Guadalupe Barrera Valdes and Manuel Rosalinda Cardenas. Constructing matching tests in two languages: the application of propositional analysis. NABE: The Journal for the National Association for Bilingual Education, vol. 9 no. 1, pp. 3-19. 1984. There’s an abstract here.

Roda P. Roberts. Interpreter assessment tools for different settings. In R. P. Roberts et al. (eds.), The Critical Link 2: Interpreters in the Community, Amsterdam, Benjamins, 1999. Most of it is here.

David Gerver. A psychological approach to simultaneous interpretation'. Meta, vol. 20, no. 2, pp. 119-128, 1975. "A slightly altered version of a paper presented at the 18th International Congress of Applied Psychology in Montreal in July 1974". The text is here.

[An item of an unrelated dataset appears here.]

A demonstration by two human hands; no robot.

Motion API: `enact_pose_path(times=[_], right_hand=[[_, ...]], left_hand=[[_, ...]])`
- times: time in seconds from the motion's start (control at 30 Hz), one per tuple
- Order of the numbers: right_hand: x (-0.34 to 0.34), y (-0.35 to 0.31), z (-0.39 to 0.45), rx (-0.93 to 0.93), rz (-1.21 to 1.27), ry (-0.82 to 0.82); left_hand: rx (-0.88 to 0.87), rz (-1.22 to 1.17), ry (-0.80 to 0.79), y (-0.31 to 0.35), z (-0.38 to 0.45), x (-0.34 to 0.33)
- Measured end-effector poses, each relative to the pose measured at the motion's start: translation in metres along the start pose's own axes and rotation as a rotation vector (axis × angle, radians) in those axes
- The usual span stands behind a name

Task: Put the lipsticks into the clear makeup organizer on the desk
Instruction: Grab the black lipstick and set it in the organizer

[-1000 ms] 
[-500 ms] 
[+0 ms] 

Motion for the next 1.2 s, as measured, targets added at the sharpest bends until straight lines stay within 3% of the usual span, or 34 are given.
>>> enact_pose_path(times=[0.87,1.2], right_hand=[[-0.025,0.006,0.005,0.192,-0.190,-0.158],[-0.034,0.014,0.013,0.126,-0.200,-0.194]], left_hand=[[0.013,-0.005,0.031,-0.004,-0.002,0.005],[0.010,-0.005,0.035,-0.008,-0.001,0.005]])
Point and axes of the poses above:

André Delvaux (director). Les Interprètes. Brussels: Commission of the European Communities. c1975. 16 mm film. c15 mins.

"The Government of Ontario funded the necessary research."


  1. Thanks for this! I was just trying to figure out the best way to assess Wikipedia translations, so your post has been really helpful. I like the idea of positive as opposed to negative scoring and proposition analysis seems very well suited to the kind of study I want to do. You've given me some good points to mull over for the next little while.

  2. Interesting article. However, I have three questions:

    a) If you deduce points from a standard total, how would you cater for long vs short texts? (a long text would likely hold more mistakes, even if the global % was the same).

    b)It would have been also nice if you would have provided an indication of "acceptable score". For example, I have noticed throughout 35 years as a professional translator that in some case the accuracy of the translation is less important than others. However, in certain cases, translation mistakes can however kill people. If a translator scored consistently above a certain threshold, that would meen he was properly qualified for that particular subject.

    c) Would it be possible to automate these scorings? Because it would for example allow to score how well machine translations perform...

  3. Thanks for sharing such a useful piece of information.Its really nice and informative blog.